Лишь спустя несколько секунд ты понимаешь недосказанное: «…или если говорить о Боге».
Ты качаешь головой, раздумывая, предназначено ли это было одному тебе, и прибавляешь шагу, чтобы догнать остальных.
Египет, монастырь Святого Стефана Первомученика
Здесь почти всегда пахло гниющей растительностью и сырой землей. Лишь когда направление бриза менялось, сюда доносилось сухое горячее дыхание пустыни. Оно всякий раз напоминало монахам отца Пахомия, что их плодородные поля стоят на краю огромной бесплодной пустыни.
Брат Заратан смотрел на лодки рыболовов, вытирая покрытые грязью руки о свое белое одеяние. Лодки мерно покачивались на волнах огромной реки — Нила. Отсюда их было видно штук семь, в них сидели мужчины и мальчишки. Вероятно, отцы и дети, отправившиеся добывать хлеб свой насущный.
Он развернулся, обвел взглядом поля, принадлежащие монастырю, и огромные стены города Фуу, в котором жила его семья. От камней волнами поднимался жар, и неровная стена, кругом опоясывающая город, выглядела как бы призрачно.

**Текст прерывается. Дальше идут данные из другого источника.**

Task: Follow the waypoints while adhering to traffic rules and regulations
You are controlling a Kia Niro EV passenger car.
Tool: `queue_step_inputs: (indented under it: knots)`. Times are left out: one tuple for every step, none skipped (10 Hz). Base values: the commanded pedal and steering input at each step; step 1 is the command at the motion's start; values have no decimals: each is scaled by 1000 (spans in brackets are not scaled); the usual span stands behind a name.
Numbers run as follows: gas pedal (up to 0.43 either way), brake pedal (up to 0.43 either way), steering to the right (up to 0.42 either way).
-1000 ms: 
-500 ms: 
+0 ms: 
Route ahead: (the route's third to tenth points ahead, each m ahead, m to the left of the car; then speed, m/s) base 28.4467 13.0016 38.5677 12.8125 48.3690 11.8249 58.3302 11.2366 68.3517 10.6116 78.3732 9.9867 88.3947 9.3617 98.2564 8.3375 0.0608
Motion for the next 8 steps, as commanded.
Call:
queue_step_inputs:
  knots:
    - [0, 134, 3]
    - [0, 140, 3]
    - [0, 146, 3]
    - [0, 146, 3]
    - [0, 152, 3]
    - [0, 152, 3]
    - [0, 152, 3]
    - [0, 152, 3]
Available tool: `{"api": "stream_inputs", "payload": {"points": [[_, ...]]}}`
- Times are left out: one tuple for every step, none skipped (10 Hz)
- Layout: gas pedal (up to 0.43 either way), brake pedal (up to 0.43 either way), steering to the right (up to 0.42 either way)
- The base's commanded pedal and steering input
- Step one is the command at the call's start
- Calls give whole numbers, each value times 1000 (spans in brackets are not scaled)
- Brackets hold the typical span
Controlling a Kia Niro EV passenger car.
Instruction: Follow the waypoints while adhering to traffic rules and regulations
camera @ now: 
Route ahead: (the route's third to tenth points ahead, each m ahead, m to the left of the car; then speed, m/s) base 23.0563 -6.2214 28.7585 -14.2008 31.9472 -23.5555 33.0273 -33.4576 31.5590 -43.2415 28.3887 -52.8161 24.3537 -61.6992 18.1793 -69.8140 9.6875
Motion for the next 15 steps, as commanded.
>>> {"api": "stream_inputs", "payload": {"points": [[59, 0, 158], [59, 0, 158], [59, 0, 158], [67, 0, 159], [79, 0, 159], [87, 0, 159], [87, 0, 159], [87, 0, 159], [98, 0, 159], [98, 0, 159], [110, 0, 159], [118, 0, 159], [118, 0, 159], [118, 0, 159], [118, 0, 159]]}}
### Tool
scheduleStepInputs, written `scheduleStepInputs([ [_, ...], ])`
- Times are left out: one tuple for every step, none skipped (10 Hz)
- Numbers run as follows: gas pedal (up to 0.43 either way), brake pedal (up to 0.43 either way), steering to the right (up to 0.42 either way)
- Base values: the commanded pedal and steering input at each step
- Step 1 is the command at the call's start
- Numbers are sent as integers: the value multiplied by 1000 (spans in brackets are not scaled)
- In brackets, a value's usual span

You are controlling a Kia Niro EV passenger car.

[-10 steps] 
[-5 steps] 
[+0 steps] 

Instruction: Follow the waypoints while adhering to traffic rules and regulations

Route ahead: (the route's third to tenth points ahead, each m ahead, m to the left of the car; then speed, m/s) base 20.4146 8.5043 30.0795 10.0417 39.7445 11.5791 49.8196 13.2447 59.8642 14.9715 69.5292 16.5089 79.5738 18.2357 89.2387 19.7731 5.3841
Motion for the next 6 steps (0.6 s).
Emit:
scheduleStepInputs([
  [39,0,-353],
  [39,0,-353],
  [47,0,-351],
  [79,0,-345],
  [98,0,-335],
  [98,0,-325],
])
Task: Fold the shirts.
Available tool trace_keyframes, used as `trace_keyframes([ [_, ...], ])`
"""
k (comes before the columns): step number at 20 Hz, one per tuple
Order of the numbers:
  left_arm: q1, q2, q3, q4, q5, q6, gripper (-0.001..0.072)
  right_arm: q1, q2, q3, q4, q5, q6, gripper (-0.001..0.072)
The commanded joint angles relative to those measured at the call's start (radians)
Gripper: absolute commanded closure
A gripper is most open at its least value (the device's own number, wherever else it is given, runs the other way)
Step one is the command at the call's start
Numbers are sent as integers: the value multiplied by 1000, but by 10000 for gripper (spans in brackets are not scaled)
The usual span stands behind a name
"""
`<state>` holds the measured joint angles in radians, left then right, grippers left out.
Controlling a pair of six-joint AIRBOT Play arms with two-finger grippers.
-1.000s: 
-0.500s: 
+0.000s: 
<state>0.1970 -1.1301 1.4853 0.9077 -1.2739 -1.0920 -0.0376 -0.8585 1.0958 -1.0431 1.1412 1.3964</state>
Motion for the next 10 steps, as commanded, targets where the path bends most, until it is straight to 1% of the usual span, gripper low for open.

За ней, на севере, возвышался хребет Гебель эт-Тариф, но пыль и дымка практически полностью скрывали его от глаз.
Заратан вздохнул. Интересно, чем сегодня занимаются его друзья в городе. Возможно, помогают своим семьям в поле, как и он сам. Во всяком случае, он должен был это делать.
Ему было всего шестнадцать. Сверкающие на солнце волосы, светлые, как лен, открытые голубые глаза и лицо, которое, как часто говорили ему деревенские девчонки, напоминало морду только что кастрированного кота. Он так и не понял, что они при этом имели в виду, хотя эта насмешка, возможно, относилась к его постоянному состоянию легкого ошеломления от повседневной жизни. А может быть, они говорили так из-за светлого юношеского пушка на подбородке, длиной как раз с кошачью шерсть. Все это не слишком его беспокоило, и хотя мать очень хотела его женить, Фаддей (так его звали еще три месяца назад) совершенно не интересовался вопросом обзаведения семьей. Еще до того, как прийти сюда, он проводил ночи в молитвах, всем сердцем желая хоть на мгновение узреть Царство Божие. Иногда, когда он молился уже после заката, его пронзали тонкие уколы истинной, чистой любви. Он плакал, понимая, что это, наверное, оттого, что он коснулся ран Господа, Иисуса Христа.